Kaufhof_Ensemble_Stuttgart

Kein weiteres Mahnmal des Scheiterns

Alles, was der antike König Midas berührte, wurde zu Gold. Anders als in der griechischen Mythologie liegen die Dinge in Stuttgart. Alle Bau- und Sanierungsprojekte, die sich die Stadt ans Bein bindet, enden als Mahnmal des Scheiterns. Beispiele? Villa Berg, Züblin-Parkhaus, Garnisonschützenhaus. Nichts geht voran. Die Planungen werden zerredet, Machbarkeitsstudien versanden in Endlosschleifen. 

Gleiches Szenario droht jetzt mit dem Kaufhof-Areal an der Eberhard-/Steinstraße. Hier hat die Stadt eine weitere Schrottimmobilie gekauft. Geht man vom üblichen Entscheidungstempo des Gemeinderats und der Verwaltung aus, dann wird wie bei den oben beschriebenen Objekten in den kommenden zehn Jahren nichts passieren. FDP-Stadtrat Eric Neumann nennt die Beispiele Villa Berg oder Züblin „never ending stories im Immobilien-Schrottwichteln“ der Stadt. 

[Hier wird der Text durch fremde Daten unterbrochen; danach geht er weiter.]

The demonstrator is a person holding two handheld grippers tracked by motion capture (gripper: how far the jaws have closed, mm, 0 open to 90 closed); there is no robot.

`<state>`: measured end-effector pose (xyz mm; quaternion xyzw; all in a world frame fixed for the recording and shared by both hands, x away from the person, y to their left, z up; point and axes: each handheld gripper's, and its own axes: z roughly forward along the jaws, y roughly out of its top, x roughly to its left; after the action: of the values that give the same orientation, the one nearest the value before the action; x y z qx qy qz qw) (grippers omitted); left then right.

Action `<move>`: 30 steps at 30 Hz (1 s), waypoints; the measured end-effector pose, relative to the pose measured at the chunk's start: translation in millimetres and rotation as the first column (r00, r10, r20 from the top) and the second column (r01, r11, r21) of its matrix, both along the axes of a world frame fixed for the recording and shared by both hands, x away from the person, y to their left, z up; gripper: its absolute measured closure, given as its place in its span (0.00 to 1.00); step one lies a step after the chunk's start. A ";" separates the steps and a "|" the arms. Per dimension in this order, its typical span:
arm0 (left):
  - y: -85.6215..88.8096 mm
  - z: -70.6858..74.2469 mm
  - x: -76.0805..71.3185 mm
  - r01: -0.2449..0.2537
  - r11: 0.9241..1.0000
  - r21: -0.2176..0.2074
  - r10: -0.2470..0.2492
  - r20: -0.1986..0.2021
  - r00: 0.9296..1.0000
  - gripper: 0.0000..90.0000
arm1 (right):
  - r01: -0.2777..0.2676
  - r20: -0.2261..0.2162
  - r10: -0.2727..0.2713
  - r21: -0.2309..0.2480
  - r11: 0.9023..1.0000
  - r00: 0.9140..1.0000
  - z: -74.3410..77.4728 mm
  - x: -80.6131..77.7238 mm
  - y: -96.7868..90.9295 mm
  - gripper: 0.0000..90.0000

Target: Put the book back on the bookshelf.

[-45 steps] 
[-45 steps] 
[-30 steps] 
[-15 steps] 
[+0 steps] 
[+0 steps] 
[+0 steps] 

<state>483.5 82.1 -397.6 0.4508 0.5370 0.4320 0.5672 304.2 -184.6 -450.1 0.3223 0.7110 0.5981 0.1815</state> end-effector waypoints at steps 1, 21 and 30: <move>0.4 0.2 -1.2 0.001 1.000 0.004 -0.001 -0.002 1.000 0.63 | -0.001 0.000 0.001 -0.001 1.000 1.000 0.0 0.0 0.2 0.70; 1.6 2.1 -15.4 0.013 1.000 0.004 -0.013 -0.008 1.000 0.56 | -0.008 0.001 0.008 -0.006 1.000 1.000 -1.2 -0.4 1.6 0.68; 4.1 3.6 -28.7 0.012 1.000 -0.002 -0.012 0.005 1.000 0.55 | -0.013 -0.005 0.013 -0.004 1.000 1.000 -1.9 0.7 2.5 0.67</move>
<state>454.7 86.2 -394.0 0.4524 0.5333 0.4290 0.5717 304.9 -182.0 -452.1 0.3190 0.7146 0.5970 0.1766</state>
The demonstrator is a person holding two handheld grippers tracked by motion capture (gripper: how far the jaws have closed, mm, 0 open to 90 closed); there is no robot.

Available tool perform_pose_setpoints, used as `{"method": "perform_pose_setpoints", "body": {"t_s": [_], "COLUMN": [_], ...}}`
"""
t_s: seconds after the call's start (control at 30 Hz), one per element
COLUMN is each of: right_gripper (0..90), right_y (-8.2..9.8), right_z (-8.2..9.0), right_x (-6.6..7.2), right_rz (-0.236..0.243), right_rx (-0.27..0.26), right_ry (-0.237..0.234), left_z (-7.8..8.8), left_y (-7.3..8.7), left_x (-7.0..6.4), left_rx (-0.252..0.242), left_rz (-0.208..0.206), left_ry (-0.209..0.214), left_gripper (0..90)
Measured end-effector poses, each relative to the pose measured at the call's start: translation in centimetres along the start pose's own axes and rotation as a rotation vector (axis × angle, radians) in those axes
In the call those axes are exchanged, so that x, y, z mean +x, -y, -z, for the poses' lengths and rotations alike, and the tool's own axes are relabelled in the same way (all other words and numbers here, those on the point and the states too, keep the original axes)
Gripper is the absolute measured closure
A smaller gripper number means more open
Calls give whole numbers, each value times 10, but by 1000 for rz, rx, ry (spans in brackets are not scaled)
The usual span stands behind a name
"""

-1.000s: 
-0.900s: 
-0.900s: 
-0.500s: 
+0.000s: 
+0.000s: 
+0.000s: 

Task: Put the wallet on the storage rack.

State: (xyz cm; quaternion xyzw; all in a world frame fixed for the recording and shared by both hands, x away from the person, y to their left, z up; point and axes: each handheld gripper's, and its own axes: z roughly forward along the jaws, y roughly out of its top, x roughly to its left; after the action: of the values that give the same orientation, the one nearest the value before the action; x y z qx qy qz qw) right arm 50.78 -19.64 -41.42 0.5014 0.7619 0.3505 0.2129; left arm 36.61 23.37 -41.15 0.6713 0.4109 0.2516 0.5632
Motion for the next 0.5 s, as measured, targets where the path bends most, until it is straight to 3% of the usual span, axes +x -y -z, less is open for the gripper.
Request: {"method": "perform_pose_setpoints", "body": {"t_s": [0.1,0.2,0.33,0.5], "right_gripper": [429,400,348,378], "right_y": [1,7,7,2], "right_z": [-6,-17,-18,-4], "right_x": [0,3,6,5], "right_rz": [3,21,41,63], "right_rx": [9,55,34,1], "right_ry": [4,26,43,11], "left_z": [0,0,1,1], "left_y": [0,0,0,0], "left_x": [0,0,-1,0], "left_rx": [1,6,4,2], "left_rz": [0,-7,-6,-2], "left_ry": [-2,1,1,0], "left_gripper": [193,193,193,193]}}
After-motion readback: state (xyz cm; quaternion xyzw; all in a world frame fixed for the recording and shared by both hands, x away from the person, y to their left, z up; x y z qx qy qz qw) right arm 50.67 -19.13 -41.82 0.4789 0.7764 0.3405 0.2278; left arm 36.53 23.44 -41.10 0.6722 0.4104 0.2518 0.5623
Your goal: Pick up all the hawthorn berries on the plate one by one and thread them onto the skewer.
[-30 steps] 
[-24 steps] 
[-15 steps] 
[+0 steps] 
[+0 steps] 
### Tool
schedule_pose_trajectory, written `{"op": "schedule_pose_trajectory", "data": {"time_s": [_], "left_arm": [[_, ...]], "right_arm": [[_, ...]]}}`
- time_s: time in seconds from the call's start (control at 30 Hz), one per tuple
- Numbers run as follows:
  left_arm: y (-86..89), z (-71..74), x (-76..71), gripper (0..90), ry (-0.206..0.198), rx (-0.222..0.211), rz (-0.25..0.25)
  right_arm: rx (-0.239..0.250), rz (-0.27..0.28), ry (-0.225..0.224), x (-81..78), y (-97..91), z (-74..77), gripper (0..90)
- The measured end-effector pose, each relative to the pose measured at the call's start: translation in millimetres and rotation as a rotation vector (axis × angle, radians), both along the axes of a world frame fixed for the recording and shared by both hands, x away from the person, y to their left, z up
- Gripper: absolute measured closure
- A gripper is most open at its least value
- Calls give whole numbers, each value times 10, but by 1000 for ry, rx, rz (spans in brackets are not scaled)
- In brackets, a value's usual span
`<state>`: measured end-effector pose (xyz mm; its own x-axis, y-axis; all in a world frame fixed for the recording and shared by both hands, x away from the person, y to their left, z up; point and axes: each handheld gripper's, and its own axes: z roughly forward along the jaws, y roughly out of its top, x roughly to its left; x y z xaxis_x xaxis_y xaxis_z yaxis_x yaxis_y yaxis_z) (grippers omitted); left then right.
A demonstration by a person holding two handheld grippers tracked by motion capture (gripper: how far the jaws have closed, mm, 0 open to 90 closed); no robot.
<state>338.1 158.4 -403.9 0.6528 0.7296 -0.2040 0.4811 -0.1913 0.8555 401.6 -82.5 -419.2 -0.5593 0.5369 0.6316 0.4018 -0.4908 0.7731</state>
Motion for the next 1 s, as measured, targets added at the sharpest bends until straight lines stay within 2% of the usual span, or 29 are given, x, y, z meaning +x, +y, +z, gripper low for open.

Daraus zieht er einen Schluss: „Jetzt schnell über das Nachnutzungskonzept entscheiden und das Areal mithilfe eines Projektentwicklers neu bebauen. Ein Nutzungskonzept muss binnen sechs Monaten beschlossen werden.“ Denn die Substanz des Gebäudes sei so schlecht, dass eine Sanierung gar nicht oder nur sehr teuer umzusetzen sei. 

Die FDP präferiert bei der Neunutzung Büros für die Verwaltung mit Wohnungen, Flächen für Handel/Gastro bei gleichzeitiger Umsetzung eines Hauses der Stadtgesellschaft, das Räume für Kulturen, Ehrenamt und die Regenbogen-Community inkludiert.